Some students, staff scoff at college helpline reform

Amy Horst

Beginning next semester, those who call the University’s College of Continuing Education helpline will get a live person, rather than the machine they get now – but not everyone thinks this is a good idea.

With the change, the college’s student services office will lose more than half its current employees and rehire new employees who will be trained to handle calls from prospective and current students.

Although college officials said the change will help students, some staff and students are critical of the change.

Most of the criticism centers on the college’s decision to focus more on outreach than support, which to some seems like turning the support center into a sales operation.

Mary Nichols, dean of the college, said the change will make it easier for prospective students to access information about their education.

“Our goal is a round service to those people in the public and in the community who are interested in learning from the University,” Nichols said. “The change has been part of our ongoing look at how we can provide the best possible service to adult learners.”

The college provides education and resources to adult students. The college offers noncredit classes, helps adult students find University courses that fit their goals and schedule and helps students who want to design their own majors.

Nichols said shifting the scope of student services would improve what the college currently offers.

Liz Turchin, media and events specialist for the college, agreed. “We’re hoping we can make it easier for students to find information that fits what they need,” Turchin said.

Some of the college’s current and prospective students said the center does not need the change.

Tanna Simmons, who graduated in May with a self-designed major through the college, said the current support staff is knowledgeable and helpful.

“A lot of times, they can answer all your questions even if your adviser isn’t there,” Simmons said.

Bobby Williams, a student at a Minneapolis community college who will take classes through the College of Continuing Education next semester, said his experience with the current support staff has been exceptional.

“They tell you exactly what you need to know and what information you need to hand in to them,” Williams said.

Don Barbee, an office specialist at the student services office, said concerns like Williams’ might be valid.

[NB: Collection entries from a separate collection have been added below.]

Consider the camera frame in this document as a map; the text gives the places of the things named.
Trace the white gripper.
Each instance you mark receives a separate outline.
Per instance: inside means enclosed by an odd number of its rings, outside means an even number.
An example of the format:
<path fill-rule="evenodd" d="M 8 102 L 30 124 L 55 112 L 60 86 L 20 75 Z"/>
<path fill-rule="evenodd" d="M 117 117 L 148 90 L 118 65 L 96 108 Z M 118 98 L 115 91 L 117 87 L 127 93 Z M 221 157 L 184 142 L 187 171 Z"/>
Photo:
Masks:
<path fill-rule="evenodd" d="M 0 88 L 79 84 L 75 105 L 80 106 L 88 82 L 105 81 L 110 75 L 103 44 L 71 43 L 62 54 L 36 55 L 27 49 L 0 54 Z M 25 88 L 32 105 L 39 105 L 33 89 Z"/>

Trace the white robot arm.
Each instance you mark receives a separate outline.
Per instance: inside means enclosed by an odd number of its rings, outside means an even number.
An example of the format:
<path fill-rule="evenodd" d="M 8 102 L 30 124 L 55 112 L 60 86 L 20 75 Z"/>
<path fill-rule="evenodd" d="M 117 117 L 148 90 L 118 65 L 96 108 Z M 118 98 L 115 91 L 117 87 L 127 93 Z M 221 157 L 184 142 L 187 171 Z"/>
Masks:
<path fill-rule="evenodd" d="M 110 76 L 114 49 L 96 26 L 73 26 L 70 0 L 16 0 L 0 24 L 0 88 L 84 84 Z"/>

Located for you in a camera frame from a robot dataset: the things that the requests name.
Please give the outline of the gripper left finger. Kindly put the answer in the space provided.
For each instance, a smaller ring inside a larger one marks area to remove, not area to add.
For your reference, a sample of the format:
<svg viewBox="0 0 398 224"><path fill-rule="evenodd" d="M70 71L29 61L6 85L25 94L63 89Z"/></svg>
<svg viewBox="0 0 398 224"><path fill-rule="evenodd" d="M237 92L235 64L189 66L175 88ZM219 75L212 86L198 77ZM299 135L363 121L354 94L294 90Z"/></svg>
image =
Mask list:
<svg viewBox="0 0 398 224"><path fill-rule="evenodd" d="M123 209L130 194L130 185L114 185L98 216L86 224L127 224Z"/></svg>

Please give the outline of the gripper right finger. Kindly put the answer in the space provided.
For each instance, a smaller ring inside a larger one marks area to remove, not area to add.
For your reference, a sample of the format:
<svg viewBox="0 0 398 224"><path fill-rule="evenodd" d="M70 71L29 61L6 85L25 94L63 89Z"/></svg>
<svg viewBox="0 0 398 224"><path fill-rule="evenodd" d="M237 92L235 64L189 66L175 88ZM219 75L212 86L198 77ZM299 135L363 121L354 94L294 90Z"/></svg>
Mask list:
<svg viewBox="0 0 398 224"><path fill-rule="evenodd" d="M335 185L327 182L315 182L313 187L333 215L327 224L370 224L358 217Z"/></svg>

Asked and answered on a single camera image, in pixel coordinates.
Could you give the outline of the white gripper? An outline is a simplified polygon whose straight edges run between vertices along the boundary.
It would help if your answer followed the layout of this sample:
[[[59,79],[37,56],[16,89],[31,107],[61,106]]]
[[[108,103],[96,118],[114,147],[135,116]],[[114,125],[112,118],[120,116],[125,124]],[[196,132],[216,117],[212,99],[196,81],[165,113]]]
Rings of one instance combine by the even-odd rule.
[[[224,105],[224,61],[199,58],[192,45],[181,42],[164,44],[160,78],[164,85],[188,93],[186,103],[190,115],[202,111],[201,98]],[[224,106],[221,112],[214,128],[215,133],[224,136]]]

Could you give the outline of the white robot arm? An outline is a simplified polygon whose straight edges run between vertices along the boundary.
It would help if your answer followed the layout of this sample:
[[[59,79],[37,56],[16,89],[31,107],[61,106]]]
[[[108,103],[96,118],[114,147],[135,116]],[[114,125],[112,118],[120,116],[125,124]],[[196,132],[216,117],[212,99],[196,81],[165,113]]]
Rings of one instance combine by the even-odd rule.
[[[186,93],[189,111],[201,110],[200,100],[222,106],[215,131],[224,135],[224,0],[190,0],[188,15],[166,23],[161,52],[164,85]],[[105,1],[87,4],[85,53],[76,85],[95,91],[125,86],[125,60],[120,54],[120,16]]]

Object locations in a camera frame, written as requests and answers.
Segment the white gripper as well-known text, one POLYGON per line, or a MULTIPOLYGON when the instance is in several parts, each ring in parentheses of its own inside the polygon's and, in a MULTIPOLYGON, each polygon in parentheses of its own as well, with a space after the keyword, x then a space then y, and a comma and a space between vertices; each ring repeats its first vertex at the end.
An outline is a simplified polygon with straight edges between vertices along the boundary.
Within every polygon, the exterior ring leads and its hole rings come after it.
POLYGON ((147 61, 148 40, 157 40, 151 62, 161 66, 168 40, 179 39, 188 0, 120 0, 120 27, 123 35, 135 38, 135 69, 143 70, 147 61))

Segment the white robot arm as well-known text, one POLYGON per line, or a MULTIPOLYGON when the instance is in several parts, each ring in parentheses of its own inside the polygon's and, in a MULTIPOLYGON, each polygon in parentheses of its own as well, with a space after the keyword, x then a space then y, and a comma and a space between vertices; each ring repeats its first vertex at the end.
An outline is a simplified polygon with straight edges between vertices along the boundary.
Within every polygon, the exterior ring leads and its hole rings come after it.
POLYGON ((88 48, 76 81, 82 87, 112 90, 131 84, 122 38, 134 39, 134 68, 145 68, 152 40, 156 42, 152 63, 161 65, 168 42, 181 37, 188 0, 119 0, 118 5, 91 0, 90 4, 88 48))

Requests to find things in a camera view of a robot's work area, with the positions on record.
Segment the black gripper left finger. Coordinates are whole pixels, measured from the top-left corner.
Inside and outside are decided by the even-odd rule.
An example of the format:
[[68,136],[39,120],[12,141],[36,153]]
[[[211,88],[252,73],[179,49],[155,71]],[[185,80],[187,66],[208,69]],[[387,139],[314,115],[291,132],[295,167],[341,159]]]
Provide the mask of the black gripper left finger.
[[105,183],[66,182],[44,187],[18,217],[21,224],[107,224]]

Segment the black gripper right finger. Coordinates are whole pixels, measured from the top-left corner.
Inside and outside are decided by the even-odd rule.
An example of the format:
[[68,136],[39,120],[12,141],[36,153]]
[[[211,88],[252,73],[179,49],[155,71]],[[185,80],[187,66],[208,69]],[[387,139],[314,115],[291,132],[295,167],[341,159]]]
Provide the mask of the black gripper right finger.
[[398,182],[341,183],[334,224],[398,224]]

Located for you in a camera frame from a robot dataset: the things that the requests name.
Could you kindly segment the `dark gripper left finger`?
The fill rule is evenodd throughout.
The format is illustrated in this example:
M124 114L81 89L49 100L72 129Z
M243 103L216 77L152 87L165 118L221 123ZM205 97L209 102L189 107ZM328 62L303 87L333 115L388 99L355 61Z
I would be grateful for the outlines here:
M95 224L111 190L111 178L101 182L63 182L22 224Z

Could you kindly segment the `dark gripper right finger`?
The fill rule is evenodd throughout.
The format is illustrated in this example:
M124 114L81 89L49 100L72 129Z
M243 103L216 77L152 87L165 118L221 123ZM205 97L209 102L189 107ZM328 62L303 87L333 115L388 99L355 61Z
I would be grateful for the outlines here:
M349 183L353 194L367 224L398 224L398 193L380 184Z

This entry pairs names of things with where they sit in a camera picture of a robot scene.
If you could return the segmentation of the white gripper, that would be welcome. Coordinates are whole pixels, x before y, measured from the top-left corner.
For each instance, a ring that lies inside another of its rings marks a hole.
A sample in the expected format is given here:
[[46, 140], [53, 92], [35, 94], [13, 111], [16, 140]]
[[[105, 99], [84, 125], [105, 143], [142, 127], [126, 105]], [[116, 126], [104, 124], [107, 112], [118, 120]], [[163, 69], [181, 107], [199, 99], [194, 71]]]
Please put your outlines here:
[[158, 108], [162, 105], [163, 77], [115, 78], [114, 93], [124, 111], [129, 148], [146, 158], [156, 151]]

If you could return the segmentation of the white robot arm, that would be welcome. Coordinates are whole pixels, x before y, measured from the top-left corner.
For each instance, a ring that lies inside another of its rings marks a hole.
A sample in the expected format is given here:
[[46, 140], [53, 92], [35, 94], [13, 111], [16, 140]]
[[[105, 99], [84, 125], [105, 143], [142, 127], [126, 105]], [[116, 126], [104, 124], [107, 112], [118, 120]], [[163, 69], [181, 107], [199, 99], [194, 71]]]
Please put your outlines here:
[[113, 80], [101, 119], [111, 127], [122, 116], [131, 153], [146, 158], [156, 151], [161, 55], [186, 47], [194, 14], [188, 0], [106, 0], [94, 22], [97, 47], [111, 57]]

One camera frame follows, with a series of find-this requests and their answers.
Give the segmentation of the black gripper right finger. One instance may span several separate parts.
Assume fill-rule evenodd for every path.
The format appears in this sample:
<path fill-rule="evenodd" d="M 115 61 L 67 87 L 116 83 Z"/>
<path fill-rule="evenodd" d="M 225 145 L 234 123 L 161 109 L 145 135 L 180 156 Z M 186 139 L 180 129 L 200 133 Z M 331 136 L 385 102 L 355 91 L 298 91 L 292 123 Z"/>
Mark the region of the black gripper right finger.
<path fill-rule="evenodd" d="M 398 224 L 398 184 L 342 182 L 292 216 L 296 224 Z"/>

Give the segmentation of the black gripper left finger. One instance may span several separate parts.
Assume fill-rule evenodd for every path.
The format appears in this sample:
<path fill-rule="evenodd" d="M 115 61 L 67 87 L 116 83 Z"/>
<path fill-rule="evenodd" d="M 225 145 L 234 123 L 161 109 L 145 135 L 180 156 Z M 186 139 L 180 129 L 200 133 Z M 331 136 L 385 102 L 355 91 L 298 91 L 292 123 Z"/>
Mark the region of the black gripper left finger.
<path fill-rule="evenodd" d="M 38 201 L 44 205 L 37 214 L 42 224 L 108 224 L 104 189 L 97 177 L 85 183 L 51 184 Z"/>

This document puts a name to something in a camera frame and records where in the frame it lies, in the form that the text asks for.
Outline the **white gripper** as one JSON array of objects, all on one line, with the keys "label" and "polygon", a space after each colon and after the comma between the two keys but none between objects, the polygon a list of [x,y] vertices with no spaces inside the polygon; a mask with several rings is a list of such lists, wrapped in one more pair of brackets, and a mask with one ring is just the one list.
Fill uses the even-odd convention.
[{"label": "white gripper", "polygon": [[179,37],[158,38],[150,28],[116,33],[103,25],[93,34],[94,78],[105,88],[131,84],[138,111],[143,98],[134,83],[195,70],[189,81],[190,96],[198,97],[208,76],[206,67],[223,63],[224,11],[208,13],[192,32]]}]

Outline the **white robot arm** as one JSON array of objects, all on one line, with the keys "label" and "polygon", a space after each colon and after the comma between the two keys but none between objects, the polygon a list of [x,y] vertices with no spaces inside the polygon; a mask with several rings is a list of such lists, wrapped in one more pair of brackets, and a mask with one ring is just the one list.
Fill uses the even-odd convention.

“My concern is that people are going to be calling for help and they’re going to be sold,” Barbee said. “The administration seems happy about it, but I think the students need to be aware of it.”

Barbee is one of five student services workers who will lose their jobs Dec. 4 as a result of the change.

Since 1999, the college has lost 35 percent of its funding. The college has overhauled many of its programs because of the implementation of Incentives for Managed Growth, which changed how it receives funding from the University.

Incentives for Managed Growth was started in 1998 and gives departments funding based on their profits from classes and how efficiently they manage resources such as space. In the past, funding was distributed through all departments regardless of how much revenue the department received.

Because many of the college’s classes are noncredit and offered at lower prices than traditional University classes, it makes less money from tuition than other University colleges.